I am being forced to move to a temporary trailer while construction is being done on my apartment but told I still have to pay my rent.

Asked on May 21, 2012 under Real Estate Law, New York

Answers:

SJZ, Member, New York Bar / FreeAdvice Contributing Attorney

Answered 11 years ago | Contributor

If the landlord is providing the temporary trailer, then you would still be liable for rent, though you probably should be paying a reduced amount--i.e. an amount commensurate with the fair rental value of the trailer, which is likely less than what you were paying for the apartment. That is because when there is a landlord-caused impairment of living conditions, the tenant is generally entitled to recover the difference in rent between what he/she was paying and what the premises are worth in their impaired condition; the same logic and legal rationales would have you pay a reduced amount if you are in less desirable, landlord-provided temporary shelter.

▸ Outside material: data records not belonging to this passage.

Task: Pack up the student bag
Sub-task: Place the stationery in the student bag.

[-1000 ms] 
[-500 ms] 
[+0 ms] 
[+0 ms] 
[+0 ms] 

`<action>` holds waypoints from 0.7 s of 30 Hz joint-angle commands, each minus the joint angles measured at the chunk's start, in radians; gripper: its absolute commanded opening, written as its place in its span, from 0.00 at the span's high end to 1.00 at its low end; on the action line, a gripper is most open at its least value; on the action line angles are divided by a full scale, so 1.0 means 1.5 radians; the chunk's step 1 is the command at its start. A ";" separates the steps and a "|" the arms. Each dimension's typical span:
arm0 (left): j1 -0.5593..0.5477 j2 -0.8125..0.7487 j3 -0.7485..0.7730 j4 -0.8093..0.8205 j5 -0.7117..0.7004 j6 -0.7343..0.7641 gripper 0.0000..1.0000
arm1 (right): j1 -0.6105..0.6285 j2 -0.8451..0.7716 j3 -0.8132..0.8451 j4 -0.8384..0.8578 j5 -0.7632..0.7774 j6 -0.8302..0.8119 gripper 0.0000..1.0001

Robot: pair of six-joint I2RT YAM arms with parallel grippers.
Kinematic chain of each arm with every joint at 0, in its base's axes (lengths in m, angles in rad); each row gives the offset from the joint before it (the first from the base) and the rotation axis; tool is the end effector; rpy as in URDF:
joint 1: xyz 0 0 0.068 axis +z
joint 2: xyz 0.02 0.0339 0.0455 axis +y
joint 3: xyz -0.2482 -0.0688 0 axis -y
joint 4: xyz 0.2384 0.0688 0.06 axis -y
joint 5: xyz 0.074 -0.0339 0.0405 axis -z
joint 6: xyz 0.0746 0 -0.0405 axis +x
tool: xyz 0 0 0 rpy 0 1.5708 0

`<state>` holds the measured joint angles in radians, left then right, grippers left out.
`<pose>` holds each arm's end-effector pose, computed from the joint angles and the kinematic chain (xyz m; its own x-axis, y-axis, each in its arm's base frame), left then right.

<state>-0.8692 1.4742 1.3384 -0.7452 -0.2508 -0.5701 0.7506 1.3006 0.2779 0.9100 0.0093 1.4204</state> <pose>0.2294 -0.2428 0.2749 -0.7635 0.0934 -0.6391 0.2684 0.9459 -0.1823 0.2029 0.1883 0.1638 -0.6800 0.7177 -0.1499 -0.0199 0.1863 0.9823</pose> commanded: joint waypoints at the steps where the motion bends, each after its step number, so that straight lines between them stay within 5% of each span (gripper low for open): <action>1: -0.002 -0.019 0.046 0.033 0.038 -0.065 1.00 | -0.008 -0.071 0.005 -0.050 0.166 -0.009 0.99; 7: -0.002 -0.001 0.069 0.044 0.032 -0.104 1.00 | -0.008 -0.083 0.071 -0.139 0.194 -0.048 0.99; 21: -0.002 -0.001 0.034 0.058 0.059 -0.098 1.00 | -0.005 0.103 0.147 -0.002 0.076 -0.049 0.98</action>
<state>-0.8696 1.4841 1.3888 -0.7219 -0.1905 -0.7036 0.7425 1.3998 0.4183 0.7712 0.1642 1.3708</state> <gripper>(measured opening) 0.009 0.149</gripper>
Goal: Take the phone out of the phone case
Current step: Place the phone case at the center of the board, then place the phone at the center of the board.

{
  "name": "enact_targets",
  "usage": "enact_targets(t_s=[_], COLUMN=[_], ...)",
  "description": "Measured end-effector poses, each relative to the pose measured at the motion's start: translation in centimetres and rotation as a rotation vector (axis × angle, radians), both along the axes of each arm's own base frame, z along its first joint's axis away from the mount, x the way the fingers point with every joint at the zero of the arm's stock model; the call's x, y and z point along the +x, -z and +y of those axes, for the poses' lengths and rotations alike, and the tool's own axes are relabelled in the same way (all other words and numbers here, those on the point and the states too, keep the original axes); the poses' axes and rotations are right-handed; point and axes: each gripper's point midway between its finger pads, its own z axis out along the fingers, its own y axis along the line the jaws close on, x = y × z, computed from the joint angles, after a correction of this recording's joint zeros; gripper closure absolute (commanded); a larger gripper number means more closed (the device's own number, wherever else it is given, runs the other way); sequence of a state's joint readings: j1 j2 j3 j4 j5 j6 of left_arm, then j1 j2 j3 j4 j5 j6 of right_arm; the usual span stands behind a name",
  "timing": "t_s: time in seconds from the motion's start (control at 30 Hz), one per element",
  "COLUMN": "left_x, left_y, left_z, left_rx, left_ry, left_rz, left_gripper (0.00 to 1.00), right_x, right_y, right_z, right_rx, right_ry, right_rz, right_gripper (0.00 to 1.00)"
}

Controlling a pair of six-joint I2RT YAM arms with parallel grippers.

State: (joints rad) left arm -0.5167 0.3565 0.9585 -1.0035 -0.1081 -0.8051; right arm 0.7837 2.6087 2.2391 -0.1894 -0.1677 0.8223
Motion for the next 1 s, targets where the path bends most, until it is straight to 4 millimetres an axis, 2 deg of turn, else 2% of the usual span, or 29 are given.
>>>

If the landlord is not providing the trailer, then you should not have to pay rent for the period of time you are denied possession of your apartment--the landlord is not providing you the space you are renting, and that failure, which is material breach of the lease, then excuses you from your reciprocal obligation to pay rent. Indeed, depending on the circumstances and how long you are excluded from your apartment, you may be entitled to break or terminate the lease without penalty and move out.

(Note: even if the landlord is providing the trailer, if you are denied access to your apartment for long enough--which is not, unfortunately, a hard-and-fast number of days, so there's no easy answer to when that occurs--you would be entitled to terminate the lease because again, the landlord is breaching the lease by not providing what you agreed to rent and are paying for.)

Note that the above assumes the landlord is causing or doing the construction: if you have commissioned or caused the construction, then you would still pay full rent.